Carlão dos Bonecos reconhece que a Cultura é agregada ao poder público e não se tem como sobreviver sem uma política de Estado. "Isso jamais entra no meu entendimento do Estado repassar dinheiro para o artista". Para ele, a função do Estado é criar espaços, amostras, circuitos, dar publicidade, possibilitar condições técnicas para que o artista possa viver das bilheterias. 

Teatro e a História 

Carlos Gattass vem realizando trabalho muito miúdo, fazendo cenário para um grupo que tem ligações com instituições que facilitam a sua feitura. Fora isso, nada mais. Um dos últimos trabalhos com seus bonecos foi o "Retábulo Mestre Pedro", com a Orquestra de Mato Grosso, um trabalho de adaptação da obra de Miguel de Cervantes, direção de Sandro Lucose. 
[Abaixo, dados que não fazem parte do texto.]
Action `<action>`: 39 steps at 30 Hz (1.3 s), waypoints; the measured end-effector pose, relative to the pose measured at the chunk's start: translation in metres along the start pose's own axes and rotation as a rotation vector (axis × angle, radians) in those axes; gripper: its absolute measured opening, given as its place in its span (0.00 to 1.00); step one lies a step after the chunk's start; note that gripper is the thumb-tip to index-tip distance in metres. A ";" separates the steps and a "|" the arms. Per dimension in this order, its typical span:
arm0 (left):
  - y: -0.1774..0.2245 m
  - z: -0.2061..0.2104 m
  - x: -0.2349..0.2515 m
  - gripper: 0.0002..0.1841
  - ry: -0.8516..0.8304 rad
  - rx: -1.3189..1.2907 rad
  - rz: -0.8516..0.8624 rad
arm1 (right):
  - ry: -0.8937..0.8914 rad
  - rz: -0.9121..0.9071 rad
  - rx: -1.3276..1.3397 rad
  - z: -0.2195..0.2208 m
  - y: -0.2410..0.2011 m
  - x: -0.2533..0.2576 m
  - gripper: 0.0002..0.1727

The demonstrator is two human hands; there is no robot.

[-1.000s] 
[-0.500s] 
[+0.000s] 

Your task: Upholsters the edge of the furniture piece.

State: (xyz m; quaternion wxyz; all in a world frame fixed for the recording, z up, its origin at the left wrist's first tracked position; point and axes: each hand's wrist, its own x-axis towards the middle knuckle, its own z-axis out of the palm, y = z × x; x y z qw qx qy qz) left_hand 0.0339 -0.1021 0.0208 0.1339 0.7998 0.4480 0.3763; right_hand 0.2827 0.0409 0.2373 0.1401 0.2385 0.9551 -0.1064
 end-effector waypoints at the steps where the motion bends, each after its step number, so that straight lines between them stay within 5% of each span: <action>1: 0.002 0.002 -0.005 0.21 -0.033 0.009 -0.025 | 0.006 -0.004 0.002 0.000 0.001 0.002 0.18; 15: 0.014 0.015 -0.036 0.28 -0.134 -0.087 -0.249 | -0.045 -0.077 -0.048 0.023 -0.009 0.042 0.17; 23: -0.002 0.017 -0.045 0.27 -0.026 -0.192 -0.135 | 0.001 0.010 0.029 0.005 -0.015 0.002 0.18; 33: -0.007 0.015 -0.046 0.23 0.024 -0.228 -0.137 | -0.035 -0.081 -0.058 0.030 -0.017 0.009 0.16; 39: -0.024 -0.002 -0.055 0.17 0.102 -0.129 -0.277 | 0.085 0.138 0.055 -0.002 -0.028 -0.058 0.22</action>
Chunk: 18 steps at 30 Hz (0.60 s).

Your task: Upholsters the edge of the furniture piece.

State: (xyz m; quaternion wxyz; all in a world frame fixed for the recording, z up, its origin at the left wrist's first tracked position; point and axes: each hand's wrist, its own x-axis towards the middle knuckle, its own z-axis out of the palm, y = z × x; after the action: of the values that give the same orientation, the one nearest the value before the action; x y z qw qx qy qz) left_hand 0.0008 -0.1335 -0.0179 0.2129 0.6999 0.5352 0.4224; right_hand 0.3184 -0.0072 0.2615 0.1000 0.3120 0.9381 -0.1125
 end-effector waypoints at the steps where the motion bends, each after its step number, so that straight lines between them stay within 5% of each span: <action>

Depois de encerrada a temporada de 12 apresentações, para dar continuidade, Carlão dos Bonecos, fez uma readaptação e conta a história do rapto da filha de Carlos Magno, que é "Milesendra", que Dom Quixote pensava estar vendo no espetáculo anterior. Um trabalho no qual ele pode mostrar todo o seu potencial, não apenas de bonequeiro, mas também como ator. 

O teatro – segundo Carlão – ajuda nessa leitura, inclusive histórica de um povo, de uma cidade e mesmo de uma nação. Muitas pessoas não sabem quem foi Miguel Sutil, que empresta o nome ao primeiro anel rodoviário de Cuiabá. Para quem perguntar "onde ficavam as lavras de Sutil?", o resultado pode ser mais catastrófico ainda. O teatro pode auxiliar nesse trabalho de resgate e ensinar história.